The COVID-19 Risk Level has been elevated to Red.

Dallas County Health and Human Services is providing initial vaccinations to those most at risk of exposure to COVID-19 and 43,281 first doses of COVID-19 vaccine have been administered at the Fair Park mega-vaccine clinic, which started operations on Monday, January 11. The remainder of this week’s allocations will be for second doses.

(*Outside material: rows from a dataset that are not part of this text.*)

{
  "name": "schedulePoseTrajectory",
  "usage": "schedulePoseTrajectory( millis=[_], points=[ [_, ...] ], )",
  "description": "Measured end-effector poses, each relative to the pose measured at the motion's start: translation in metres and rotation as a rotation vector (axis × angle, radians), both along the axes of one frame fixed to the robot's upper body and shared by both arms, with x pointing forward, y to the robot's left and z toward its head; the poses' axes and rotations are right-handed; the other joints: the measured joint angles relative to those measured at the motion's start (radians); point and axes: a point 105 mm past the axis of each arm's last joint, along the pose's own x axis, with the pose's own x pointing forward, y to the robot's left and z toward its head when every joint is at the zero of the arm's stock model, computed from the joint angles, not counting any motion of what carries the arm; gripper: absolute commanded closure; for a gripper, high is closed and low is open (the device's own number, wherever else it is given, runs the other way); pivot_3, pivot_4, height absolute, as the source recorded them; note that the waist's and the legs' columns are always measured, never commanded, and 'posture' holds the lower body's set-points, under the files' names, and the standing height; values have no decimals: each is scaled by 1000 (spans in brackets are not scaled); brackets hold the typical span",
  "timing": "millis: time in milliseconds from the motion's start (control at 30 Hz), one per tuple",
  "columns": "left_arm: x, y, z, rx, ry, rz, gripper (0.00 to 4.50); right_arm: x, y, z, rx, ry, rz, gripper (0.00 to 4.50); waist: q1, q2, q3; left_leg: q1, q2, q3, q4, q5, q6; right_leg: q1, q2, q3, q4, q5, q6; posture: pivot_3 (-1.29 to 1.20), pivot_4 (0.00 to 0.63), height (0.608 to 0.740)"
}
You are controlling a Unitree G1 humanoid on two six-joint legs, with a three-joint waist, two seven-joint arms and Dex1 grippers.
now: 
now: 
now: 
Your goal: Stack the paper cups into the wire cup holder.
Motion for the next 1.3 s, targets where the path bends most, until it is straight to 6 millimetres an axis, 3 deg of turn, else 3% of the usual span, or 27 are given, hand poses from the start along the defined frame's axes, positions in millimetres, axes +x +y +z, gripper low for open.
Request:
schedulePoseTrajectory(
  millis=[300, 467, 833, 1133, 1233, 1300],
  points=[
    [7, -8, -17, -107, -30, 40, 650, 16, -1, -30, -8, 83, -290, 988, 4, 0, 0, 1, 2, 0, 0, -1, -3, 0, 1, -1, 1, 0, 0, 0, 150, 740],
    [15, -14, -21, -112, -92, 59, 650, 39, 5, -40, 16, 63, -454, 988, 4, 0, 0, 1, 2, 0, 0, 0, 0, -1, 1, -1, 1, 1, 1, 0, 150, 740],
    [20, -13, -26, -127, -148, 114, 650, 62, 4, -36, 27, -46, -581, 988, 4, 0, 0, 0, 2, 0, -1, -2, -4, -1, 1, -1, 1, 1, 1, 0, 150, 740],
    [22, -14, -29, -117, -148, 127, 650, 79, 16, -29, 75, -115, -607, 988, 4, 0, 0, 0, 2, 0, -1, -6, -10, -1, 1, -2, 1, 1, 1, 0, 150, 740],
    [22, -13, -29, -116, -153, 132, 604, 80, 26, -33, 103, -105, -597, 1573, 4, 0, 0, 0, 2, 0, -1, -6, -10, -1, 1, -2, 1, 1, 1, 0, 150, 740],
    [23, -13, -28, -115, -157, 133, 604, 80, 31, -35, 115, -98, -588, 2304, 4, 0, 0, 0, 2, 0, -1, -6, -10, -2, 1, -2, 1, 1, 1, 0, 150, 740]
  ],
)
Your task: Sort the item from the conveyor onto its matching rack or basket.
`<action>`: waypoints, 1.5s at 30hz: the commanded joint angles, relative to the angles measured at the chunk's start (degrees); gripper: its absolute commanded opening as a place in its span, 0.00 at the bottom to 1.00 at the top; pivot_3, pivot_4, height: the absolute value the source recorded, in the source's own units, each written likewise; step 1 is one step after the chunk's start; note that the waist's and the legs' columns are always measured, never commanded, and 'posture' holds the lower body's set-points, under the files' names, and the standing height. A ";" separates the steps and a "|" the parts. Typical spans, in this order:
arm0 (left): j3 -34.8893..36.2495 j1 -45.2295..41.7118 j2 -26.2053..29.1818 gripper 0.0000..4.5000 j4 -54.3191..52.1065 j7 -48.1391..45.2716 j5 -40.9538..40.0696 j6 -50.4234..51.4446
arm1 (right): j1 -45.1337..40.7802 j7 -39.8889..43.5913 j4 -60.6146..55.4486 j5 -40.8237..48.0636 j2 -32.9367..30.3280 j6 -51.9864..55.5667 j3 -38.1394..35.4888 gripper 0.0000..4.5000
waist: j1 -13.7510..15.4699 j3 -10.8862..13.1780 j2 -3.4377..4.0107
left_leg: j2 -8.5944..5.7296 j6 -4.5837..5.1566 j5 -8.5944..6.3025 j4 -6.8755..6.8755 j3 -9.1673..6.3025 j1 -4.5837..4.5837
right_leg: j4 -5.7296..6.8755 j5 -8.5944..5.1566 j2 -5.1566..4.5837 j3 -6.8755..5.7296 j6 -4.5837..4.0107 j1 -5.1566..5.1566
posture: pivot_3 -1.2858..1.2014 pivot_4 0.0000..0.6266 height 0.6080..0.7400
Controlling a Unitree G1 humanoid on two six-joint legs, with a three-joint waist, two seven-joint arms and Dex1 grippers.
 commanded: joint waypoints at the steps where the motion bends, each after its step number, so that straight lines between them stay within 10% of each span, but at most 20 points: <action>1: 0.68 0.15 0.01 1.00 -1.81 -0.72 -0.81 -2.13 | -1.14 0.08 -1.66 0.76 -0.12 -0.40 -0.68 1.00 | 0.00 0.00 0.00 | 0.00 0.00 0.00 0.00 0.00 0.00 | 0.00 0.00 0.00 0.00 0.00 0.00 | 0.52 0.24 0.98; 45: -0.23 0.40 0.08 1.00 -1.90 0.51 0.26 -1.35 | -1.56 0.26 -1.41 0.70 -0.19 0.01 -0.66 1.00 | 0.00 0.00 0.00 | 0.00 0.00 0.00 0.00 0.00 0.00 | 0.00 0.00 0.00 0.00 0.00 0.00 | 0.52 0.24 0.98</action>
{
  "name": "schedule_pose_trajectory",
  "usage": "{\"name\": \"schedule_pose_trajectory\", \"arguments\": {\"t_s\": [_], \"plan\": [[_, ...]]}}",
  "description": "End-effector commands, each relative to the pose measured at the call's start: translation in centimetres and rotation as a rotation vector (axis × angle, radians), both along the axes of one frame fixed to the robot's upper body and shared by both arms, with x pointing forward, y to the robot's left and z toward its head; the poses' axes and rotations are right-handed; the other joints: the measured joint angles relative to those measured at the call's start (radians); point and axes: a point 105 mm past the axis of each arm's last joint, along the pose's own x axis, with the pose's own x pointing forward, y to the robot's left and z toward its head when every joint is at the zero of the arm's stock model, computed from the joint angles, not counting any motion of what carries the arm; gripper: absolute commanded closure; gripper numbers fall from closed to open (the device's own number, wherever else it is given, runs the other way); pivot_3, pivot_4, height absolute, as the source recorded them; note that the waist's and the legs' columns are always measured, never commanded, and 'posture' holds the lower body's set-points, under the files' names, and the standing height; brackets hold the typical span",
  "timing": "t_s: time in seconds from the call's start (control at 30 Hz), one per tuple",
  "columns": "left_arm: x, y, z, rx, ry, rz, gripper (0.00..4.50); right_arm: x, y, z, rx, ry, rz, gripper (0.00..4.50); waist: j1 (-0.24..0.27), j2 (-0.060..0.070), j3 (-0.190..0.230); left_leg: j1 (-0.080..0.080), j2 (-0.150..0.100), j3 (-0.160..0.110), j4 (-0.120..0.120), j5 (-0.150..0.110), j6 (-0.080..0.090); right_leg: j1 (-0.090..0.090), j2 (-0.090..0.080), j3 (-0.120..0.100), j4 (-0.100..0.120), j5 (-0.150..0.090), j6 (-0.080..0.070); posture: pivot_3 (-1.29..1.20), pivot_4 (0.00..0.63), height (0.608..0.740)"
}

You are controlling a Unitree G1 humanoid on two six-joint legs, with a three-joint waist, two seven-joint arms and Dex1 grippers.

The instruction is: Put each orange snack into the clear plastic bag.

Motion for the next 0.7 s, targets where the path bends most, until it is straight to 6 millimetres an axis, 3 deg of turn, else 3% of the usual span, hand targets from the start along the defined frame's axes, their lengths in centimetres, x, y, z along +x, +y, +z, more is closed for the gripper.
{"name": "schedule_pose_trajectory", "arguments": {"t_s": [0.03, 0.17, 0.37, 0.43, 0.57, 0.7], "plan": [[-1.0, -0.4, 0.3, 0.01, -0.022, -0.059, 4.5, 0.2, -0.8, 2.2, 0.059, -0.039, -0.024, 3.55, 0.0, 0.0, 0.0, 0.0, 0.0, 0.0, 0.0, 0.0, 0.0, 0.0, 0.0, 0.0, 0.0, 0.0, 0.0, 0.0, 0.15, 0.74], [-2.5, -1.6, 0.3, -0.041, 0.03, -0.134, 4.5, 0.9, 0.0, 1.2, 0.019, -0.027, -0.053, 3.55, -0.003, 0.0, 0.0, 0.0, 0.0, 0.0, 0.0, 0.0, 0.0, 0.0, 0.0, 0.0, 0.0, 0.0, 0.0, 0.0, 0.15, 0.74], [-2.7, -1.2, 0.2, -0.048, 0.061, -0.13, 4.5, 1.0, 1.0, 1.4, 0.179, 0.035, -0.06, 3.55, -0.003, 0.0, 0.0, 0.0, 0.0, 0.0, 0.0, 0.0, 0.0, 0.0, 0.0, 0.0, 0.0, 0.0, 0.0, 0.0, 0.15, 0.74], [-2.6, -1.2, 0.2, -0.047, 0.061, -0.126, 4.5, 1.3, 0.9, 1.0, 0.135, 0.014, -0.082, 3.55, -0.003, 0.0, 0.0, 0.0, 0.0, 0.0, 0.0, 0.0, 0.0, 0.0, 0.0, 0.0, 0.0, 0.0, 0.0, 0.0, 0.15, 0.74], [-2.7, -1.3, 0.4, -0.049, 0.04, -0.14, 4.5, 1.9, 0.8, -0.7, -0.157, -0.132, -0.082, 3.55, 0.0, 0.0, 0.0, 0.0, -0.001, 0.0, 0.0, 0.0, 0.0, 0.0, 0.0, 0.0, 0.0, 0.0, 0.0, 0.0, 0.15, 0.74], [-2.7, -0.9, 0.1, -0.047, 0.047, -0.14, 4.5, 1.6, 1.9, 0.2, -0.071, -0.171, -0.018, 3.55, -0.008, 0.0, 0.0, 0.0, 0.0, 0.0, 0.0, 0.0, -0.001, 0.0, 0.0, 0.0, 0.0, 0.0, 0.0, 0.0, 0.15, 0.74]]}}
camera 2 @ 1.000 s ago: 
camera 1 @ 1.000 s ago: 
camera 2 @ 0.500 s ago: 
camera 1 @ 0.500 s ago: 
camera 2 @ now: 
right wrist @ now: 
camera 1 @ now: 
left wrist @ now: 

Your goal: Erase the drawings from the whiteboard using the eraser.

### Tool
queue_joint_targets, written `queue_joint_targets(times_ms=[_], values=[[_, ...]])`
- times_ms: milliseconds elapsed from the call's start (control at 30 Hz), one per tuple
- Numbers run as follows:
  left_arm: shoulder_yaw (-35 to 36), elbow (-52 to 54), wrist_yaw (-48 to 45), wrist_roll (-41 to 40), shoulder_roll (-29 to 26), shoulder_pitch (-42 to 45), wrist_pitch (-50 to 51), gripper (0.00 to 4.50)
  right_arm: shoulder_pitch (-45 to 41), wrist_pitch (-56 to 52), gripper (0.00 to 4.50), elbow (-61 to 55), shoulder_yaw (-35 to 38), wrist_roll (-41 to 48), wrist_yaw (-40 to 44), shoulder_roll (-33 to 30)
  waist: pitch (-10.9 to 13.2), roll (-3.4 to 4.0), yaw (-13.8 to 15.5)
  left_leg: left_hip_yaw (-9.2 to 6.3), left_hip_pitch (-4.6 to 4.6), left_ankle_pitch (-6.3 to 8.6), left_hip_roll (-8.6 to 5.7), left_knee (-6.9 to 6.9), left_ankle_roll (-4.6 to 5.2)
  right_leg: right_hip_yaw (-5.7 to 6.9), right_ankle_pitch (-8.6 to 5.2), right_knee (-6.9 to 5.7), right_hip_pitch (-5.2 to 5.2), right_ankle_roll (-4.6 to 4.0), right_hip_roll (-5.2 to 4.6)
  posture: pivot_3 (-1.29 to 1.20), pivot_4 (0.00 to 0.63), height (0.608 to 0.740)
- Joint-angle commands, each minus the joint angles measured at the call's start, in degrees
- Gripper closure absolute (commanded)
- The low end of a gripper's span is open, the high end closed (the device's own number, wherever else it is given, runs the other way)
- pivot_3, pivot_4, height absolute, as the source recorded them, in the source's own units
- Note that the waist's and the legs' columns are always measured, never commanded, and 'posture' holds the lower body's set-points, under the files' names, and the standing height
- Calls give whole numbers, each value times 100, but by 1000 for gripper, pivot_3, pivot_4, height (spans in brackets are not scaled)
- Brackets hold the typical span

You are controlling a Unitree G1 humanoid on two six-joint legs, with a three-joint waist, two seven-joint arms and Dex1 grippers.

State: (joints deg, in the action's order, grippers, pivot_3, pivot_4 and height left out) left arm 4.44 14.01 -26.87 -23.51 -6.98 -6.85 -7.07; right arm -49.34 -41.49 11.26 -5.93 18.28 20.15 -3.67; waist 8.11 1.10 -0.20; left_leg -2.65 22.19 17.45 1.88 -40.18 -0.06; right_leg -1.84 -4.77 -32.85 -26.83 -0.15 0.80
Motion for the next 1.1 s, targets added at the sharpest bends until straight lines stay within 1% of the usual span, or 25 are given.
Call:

The additional deaths being reported today include the following:

  • A man in his 30’s who was a resident of the City of Mesquite. He expired at home and had underlying high-risk health conditions.
  • A man in his 40’s who was a resident of the City of Dallas. He had been critically ill in an area hospital and had underlying high-risk health conditions.
  • A woman in her 40’s who was a resident of the City of Dallas. She had been critically ill in an area hospital and did not have underlying high-risk health conditions.
  • A woman in her 50’s who was a resident of a long-term care facility in the City of Mesquite. She had been critically ill in an area hospital and had underlying high-risk health conditions.
  • A man in his 60’s who was a resident of the City of Dallas. He had been critically ill in an area hospital and had underlying high-risk health conditions.
  • A man in his 60’s who was a resident of the City of Dallas. He had been critically ill in an area hospital and had underlying high-risk health conditions.
  • A man in his 60’s who was a resident of the City of Dallas. He had been critically ill in an area hospital and had underlying high-risk health conditions.
  • A man in his 60’s who was a resident of the City of Dallas. He expired in hospice and had underlying high-risk health conditions.
  • A woman in her 60’s who was a resident of the City of Dallas. She had been critically ill in an area hospital and had underlying high-risk health conditions.
  • A woman in her 60’s who was a resident of the City of Grand Prairie. She expired in hospice and had underlying high-risk health conditions.
  • A woman in her 60’s who was a resident of the City of Grand Prairie. She had been critically ill in an area hospital and had underlying high-risk health conditions.
  • A man in his 60’s who was a resident of the City of Dallas. He had been critically ill in an area hospital and had underlying high-risk health conditions.
  • A man in his 60’s who was a resident of the City of Lancaster. He had been critically ill in an area hospital and had underlying high-risk health conditions.
  • A woman in her 60’s who was a resident of the City of Dallas. She had been critically ill in an area hospital and had underlying high-risk health conditions.
  • A woman in her 60’s who was a resident of the City of Rowlett. She expired in hospice and had underlying high-risk health conditions.
  • A man in his 60’s who was a resident of the City of Dallas. He had been critically ill in an area hospital and had underlying high-risk health conditions.
  • A man in his 60’s who was a resident of the City of Dallas. He had been critically ill in an area hospital and had underlying high-risk health conditions.
  • A man in his 70’s who was a resident of the City of Farmers Branch. He expired at home.
  • A woman in her 70’s who was a resident of the City of Dallas. She had been critically ill in an area hospital and had underlying high-risk health conditions.
  • A man in his 70’s who was a resident of the City of Dallas. He had been critically ill in an area hospital and had underlying high-risk health conditions.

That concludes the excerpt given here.